Weight-loss surgery may release toxic compounds from fat into the bloodstream

Toxic man-made chemicals that are absorbed into the body and stored in fat may be released into the bloodstream during the rapid fat loss that follows bariatric surgery, according to a study from researchers at the Johns Hopkins Bloomberg School of Public Health. The finding points to the need for further research to understand the health effects of this potential toxicant exposure.

For the study, published online in Obesity, researchers examined 26 people undergoing bariatric weight-loss surgery and found evidence of post-surgery rises in the bloodstream levels of environmental toxicants that are known to be stored long term in fat, including polychlorinated biphenyls, organochlorine pesticides, and polybrominated diphenyl ethers. Polychlorinated biphenyls, or PCBs, are a class of chemicals previously used in plastics, dyes, and electrical equipment. Although no longer commercially available, these toxins have been linked to cancers and disruption of the immune, reproductive, nervous, and endocrine systems, according to the Environmental Protection Agency. Organochlorine pesticides have been shown to act as endocrine disrupting chemicals and the effects have been linked with hypertension and cardiovascular disorders. Polybrominated diphenyl ethers are PCB-like chemicals that can be inhaled or ingested, and although not directly linked to cancers, these toxins have been linked to the development of tumors in rat and mouse studies. Bans on the U.S. manufacture of PCBs and the organochlorine pesticide DDT took effect in 1979 and 1973, respectively. “The fact that this increasingly popular type of surgery may be causing these compounds to be released into the bloodstream really challenges us to understand the potential health consequences.” Professor, Bloomberg School of Public Health

“The fact that this increasingly popular type of surgery may be causing these compounds to be released into the bloodstream really challenges us to understand the potential health consequences,” says study senior author John Groopman, a professor in the Bloomberg School.

About 16 million people in the U.S. are morbidly obese, defined as having a body mass index of 35 kg/m2. Morbid obesity confers a relatively high risk of type 2 diabetes, cardiovascular disease, hypertension, and many cancers. For almost three decades, the U.S. National Institutes of Health has recommended weight-loss surgeries called bariatric surgeries—including stomach stapling and gastric bypass procedures—for people who are morbidly obese and have serious obesity-related conditions such as diabetes, as well as for anyone with a BMI over 40. More than 200,000 bariatric surgeries are now performed in the country every year.

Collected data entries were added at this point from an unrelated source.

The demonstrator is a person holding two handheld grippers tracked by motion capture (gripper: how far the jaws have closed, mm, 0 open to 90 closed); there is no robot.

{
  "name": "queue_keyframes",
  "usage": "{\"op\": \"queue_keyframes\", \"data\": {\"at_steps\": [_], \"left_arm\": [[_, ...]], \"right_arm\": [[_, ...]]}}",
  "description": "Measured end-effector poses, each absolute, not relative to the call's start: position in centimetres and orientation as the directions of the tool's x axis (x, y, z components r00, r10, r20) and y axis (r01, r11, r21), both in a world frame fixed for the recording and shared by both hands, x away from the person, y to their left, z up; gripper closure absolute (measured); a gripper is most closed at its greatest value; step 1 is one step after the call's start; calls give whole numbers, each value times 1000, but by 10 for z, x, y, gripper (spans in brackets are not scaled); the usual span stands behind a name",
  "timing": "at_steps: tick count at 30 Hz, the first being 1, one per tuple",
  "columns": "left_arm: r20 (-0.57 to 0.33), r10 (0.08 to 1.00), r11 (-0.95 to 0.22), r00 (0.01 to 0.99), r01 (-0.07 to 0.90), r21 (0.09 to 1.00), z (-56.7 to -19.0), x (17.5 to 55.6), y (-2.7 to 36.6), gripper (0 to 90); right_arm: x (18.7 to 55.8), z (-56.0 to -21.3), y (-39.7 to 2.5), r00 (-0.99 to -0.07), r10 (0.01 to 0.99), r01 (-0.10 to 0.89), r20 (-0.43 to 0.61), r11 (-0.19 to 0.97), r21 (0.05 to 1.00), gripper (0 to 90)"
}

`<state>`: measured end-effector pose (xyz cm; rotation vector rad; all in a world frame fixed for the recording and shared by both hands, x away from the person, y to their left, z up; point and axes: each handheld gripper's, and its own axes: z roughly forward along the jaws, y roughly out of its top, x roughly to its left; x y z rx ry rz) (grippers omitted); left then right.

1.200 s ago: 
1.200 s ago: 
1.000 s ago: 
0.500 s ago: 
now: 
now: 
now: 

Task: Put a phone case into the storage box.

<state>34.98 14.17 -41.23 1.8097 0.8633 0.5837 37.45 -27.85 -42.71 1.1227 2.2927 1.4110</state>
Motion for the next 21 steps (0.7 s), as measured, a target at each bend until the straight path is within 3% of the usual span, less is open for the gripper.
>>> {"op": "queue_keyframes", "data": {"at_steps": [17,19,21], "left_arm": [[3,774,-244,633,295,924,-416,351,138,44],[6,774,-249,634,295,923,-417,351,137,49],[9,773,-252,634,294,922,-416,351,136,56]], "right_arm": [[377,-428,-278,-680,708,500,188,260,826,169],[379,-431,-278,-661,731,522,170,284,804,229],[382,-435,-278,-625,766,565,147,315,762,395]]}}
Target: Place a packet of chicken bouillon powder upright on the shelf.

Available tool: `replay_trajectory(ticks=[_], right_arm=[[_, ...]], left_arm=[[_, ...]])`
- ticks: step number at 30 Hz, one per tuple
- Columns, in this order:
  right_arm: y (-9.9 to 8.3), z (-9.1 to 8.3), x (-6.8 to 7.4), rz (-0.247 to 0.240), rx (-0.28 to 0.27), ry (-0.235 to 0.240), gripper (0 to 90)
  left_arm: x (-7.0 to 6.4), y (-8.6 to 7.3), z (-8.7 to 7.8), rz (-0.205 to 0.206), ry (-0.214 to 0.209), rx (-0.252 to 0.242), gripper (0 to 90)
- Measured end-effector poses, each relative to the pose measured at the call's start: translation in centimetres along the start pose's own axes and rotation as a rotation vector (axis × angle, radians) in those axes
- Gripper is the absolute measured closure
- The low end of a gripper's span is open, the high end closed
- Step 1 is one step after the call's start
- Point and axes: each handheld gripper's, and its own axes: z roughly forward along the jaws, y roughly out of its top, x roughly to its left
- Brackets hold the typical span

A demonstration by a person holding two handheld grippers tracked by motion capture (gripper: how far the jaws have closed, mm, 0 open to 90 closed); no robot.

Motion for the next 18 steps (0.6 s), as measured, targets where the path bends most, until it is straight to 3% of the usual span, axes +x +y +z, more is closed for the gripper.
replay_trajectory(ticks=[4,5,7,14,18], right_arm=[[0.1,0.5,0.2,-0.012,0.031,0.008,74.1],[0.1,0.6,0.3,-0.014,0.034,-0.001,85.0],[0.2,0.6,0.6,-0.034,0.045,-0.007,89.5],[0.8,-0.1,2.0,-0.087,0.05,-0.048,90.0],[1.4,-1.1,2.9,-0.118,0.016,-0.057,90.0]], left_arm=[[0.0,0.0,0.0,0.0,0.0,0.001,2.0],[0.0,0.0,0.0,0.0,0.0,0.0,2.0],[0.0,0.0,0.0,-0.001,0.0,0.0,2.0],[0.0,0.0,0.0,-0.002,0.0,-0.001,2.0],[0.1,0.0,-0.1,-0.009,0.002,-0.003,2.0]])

Although bariatric surgeries are known to have potential adverse side effects, including micronutrient deficiencies, the release of environmental toxicants from fat storage isn’t one that has been studied before. Recently, though, Groopman and other researchers from the Bloomberg School and the Johns Hopkins School of Medicine realized that as these surgeries were becoming common, and, since they involved rapid fat loss, they could potentially release toxicants stored in fat into the bloodstream of patients.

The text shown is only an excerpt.